Wheelchairs provoke unasked questions. Months later, accompanying Lucie to an art gallery, the grocery store or the university library, I was startled by others’ stares. The evident fact of Lucie’s disability had not faded from my view, but I’d ceased to find it relevant. It was strange, then, to sense the cocktail of discomfort, sympathy, benign or prurient curiosity in others’ looks. With auburn hair, cornflower blue eyes and an irrepressible laugh, Lucie is a vital presence, and anything but conventionally middle-age.

When she enrolled in my course, the 47-year-old Lucie had not been a student in three decades. She was as new to college as I was new to living in St. Louis, a Midwestern city of rectilinear streets, gated neighborhoods and racial tensions predating the Missouri Compromise. I had spent that summer both missing the liberal anonymity of New England cities and wondering if new acquaintances might result in a friendship or two. Half-consciously, I was struggling to find my footing in a life with my intended. At 27, I had little experience in the partitioning of coordinates, domestic and professional, or the zones of intimacy and independence negotiated in a shared existence.

So while I was the teacher armed with syllabi, lesson plans and expectation, I had acquired a student who, within a year’s time, would reverse the poles of our pedagogical poses. Chance, one of life’s more reliable variables, would serve us both well.

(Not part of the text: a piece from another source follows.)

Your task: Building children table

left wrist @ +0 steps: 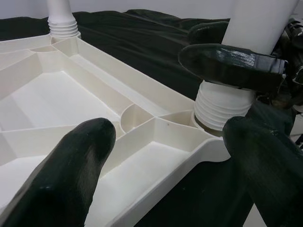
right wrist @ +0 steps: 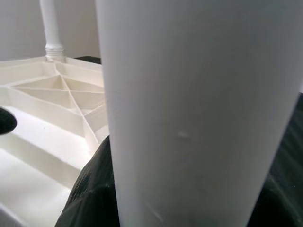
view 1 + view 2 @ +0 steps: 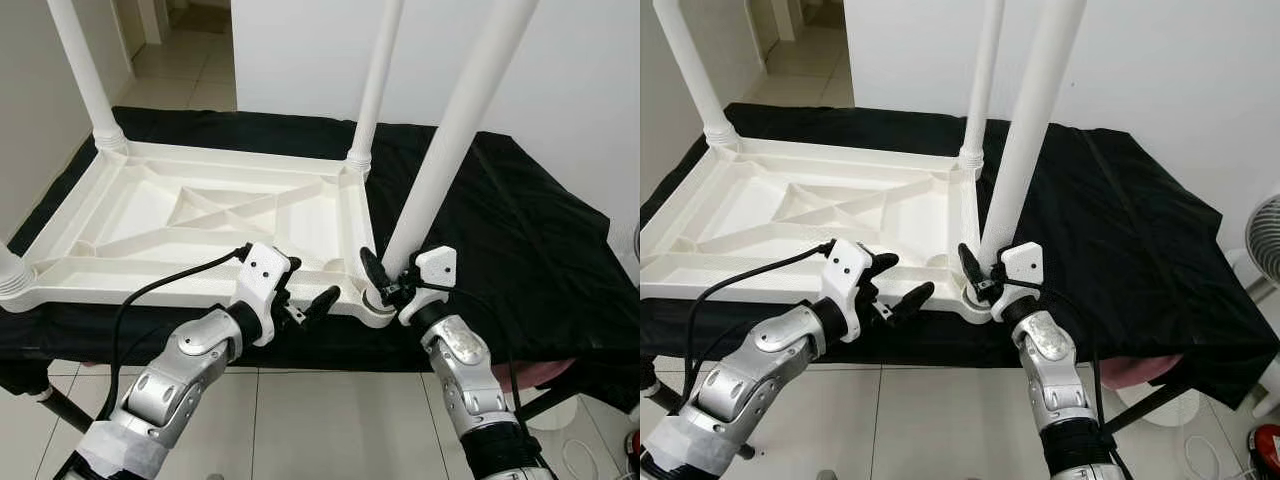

Whenever I teach composition, I recall my terror of middle-school math: days when I instinctively rhymed algebra with cholera and thought of binomials as double-toed gnomes.

Math phobia caused many late nights of broken pencils until Sister Andrew, a gentle nun skilled in the ways of exorcism, gave me a month-long tutorial. At last, quadratic equations no longer made me feel like Napoleon’s horse at Waterloo. But I recall that fear whenever I teach writing, an activity that can induce its own complex of anxieties.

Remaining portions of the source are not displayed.